Jacob Sanford’s unusual traditions in cross country have brought unity to the team


Jacob Sanford

Jacob, who is leading the pack of runners during a meet.

Teamwork can come in many forms: in sophomore Jacob Sanford’s case, in the form of running with three shoes for two miles. When a fellow runner lost a shoe during one of the cross country team’s meets, Jacob didn’t think twice about scooping up the left-behind clothing and carrying it back for the remainder of the run in order to return it.

While this seems a little odd, this type of behavior isn’t unusual on the FHC cross country team because of the strong bonds and thoughtful favors they do for each other. Apart from the athletic aspect, Jacob joined the cross-country team for the tight bonds that the members have—not to mention the interesting pre-meet rituals, such as carrying a large stick onto the spirit rock

“I think one of the boys came up with it,” Jacob said. “They’ve been doing it for a long time. It’s a good sense of tradition. It also helps form a sense of team—a sense of togetherness before the big conference meet.”

Despite the longevity of traditions within the cross country team, Jacob has found success in competition and new experiences. This year, for the first time in 20 years, both the men’s and women’s teams went to the state competition.

However, this wasn’t achievable through just independent training. Even though each runner has a solo job, the team’s scores come together, so in actuality, cross country is very much a team sport. Since Jacob and his teammates recognize this, they have been able to support each other in order to be at their peak performance, especially with support from their seniors.

“There was really good team leadership from the upperclassmen,” Jacob said, “and I think the team really worked together as a group [at states]. It’s a team sport. We’ve got to work together to try to win.”

It’s a team sport. We’ve got to work together to try to win.

— Jacob Sanford

That’s exactly what the cross country team did—win. Perhaps it was not in the traditional aspect of what winning is, or even a golden first-place medal, but it was still a victory in the eyes of the cross country team.

Between strong leadership and absolute dedication, the team saw high scores at even the state meet.

“Going to state’s was a big thing for us,” Jacob said. “Just to get to go there was a great experience. We placed the highest we ever had in team history this year, so that was a great experience.”

Because of both the competitive and recreational aspects of the sport, cross country is highly centered around balance, and not just regarding between the legs that are trained harder than any other sport. Independence and codependence must be appropriately balanced in order for each runner to come together as a team, and serious competitiveness and laid-back training need to be leveled out as well.

Due to the lack of a radical attitude one way or another, Jacob was drawn to the cross country team. While the team regularly attends meets and works hard to be successful at races, there are no cuts, and the team as a whole is very nonexclusive.
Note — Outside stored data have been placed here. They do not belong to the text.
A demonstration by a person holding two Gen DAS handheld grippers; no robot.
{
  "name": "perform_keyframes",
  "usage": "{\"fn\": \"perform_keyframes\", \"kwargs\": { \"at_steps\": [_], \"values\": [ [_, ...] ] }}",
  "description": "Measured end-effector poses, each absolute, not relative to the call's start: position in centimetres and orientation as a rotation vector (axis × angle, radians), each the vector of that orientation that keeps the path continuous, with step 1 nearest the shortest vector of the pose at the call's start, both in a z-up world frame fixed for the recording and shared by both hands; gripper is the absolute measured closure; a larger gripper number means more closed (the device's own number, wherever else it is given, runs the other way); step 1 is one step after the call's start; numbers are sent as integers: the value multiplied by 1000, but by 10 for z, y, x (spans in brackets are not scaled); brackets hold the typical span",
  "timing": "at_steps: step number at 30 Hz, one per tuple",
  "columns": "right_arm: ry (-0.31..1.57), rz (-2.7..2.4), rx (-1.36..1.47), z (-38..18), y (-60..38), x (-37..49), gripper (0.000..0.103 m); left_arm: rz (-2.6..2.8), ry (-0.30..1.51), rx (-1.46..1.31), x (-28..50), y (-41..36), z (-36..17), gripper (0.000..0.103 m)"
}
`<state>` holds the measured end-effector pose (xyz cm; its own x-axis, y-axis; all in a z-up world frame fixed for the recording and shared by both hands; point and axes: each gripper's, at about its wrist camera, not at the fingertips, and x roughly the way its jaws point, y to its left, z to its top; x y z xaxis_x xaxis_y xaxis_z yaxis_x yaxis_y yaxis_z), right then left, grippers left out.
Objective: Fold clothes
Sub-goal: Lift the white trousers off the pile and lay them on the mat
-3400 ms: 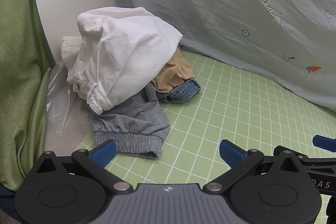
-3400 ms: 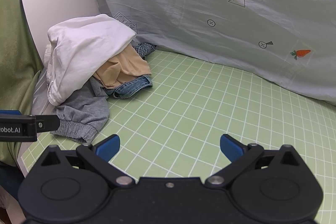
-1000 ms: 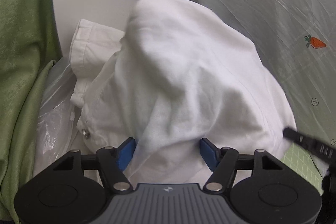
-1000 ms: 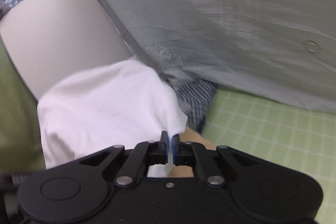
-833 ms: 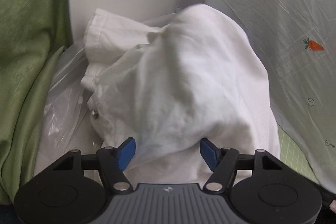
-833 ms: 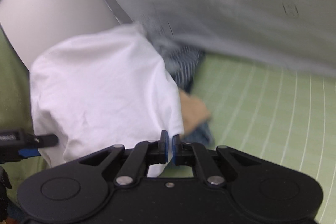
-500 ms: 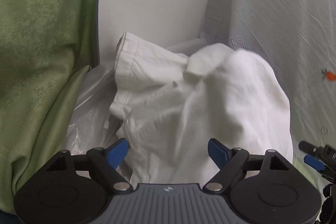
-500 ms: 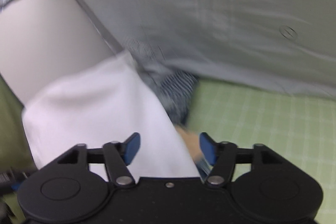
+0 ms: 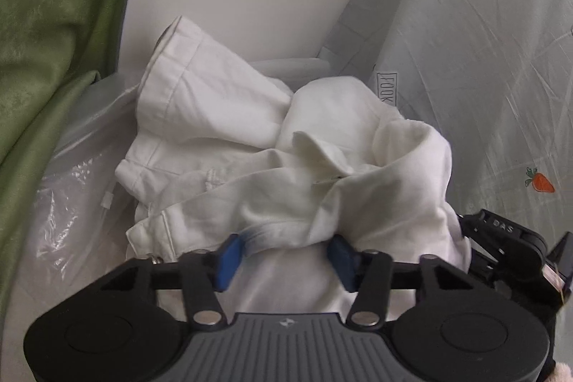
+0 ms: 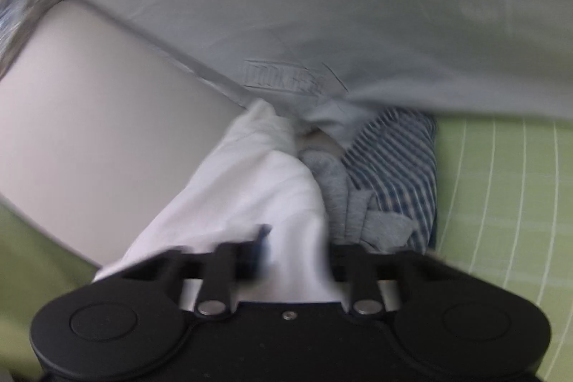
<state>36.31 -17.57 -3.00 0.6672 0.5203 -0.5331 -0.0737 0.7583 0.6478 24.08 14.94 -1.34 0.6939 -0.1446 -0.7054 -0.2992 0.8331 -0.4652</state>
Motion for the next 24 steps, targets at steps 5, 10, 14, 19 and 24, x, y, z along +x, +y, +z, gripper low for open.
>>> {"fn": "perform_keyframes", "kwargs": {
  "at_steps": [5,10,14,19,24],
  "values": [
    [567,392,527,10,-186,315,93,121,730,-385,221,118,16,87],
    [379,385,526,59,-219,244,93,62,622,-311,177,95,54,92],
    [245,327,476,93,-255,173,94,-68,564,-304,141,68,83,92],
    [168,181,444,110,-315,89,94,-293,617,-273,106,0,90,92],
    [205,-88,459,93,-396,-8,93,-421,799,-223,70,-75,57,82]
  ]
}}
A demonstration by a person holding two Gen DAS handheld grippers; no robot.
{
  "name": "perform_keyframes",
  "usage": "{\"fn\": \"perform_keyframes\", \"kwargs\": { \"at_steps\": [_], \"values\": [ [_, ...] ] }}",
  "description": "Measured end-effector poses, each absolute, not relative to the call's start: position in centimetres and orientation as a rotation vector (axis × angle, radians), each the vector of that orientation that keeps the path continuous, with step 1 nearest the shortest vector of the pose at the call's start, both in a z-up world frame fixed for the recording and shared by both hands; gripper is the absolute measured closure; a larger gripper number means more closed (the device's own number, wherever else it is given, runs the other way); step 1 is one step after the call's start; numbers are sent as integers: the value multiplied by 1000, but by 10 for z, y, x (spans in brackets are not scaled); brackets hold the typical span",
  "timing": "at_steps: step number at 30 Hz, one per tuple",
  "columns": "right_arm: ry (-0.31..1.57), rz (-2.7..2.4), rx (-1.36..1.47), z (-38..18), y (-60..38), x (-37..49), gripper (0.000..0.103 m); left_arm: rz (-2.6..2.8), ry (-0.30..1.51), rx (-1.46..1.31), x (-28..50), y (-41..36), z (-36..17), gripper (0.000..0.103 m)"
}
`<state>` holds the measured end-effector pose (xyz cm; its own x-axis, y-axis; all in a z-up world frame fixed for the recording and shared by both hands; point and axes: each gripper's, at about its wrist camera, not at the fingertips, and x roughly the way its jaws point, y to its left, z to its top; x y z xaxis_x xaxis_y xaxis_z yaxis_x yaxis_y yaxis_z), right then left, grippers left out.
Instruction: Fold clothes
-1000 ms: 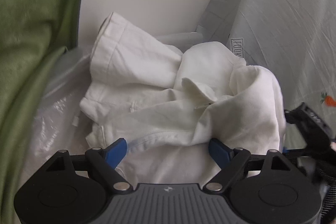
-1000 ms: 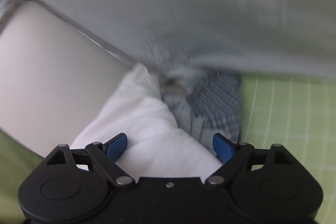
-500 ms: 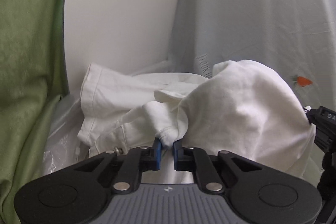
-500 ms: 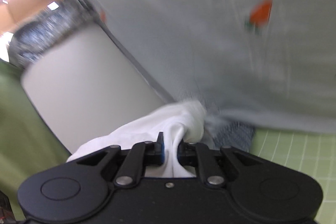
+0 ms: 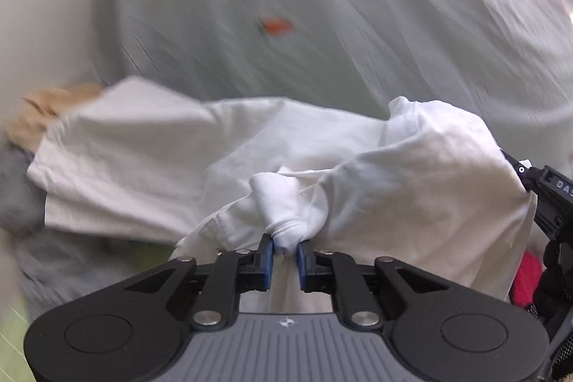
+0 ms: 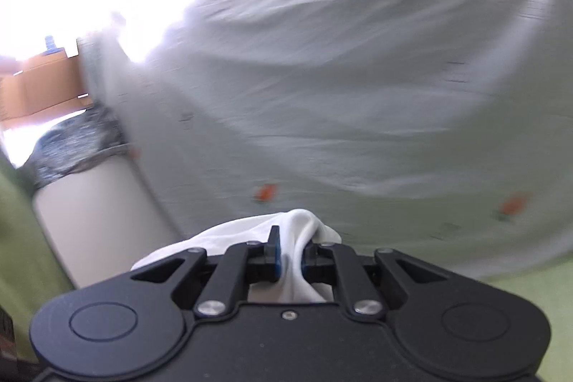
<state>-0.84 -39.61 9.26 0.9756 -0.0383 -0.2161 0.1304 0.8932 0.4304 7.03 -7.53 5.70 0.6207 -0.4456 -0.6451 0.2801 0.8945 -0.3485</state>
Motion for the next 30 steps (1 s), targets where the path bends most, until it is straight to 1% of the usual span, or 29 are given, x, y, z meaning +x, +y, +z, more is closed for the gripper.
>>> {"fn": "perform_keyframes", "kwargs": {
  "at_steps": [2,3,4,5,6,7,8,9,12,14,16,18,20,25,28,30],
  "values": [
    [345,-221,442,66,-431,-34,87,-459,880,-204,55,-104,42,81],
    [442,-295,423,51,-446,-44,72,-469,913,-194,48,-117,35,80],
    [525,-359,416,38,-459,-53,63,-459,930,-184,41,-125,31,73],
    [550,-386,431,31,-469,-64,62,-450,946,-174,34,-134,27,63],
    [574,-413,446,24,-479,-75,57,-437,960,-166,29,-141,23,60],
    [598,-440,461,17,-490,-87,44,-416,968,-164,27,-146,20,53],
    [622,-467,476,10,-500,-98,37,-395,975,-161,26,-151,17,50],
    [633,-485,494,5,-509,-107,25,-373,983,-158,25,-156,14,50],
    [624,-447,506,6,-529,-116,22,-306,1010,-157,24,-169,7,45],
    [624,-422,497,4,-541,-120,19,-268,1028,-185,28,-175,5,38],
    [618,-387,520,-2,-551,-114,15,-243,1037,-209,36,-177,5,36],
    [626,-352,547,-9,-558,-100,13,-216,1039,-219,45,-181,4,32],
    [648,-322,547,-16,-562,-77,13,-195,1045,-230,59,-184,-1,26],
    [759,-263,532,-49,-573,4,12,-157,1118,-285,106,-191,-28,22],
    [855,-253,544,-82,-582,50,12,-194,1143,-321,128,-196,-49,16],
    [909,-253,561,-100,-586,72,13,-201,1171,-357,138,-197,-61,16]
  ]
}}
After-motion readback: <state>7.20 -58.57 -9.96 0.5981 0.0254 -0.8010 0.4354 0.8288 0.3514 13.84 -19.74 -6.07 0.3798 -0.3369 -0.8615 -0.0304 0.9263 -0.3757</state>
“I heard that it was just a nice group and a fun activity,” Jacob said. “There are no cuts, so anyone can do it. That’s how I got into it.”

Jacob, between participating in athletics and creating fun-loving bonds, has found a home in the cross country team. In order to be successful as they were, the team certainly had to work together, and this sprouted from group jokes and unusual traditions.

The open and welcoming environment of the team that Jacob was drawn to extends to others as well. Whether or not someone is a great runner, Jacob believes that people should join the team to have a sense of belonging and community.

“I think it’s very good to join [cross country],” Jacob said. “Everyone’s very nice and very friendly—everyone works together. Everyone there is willing to be your friend and to help you with whatever. It’s a good experience and a good opportunity to be with a team.”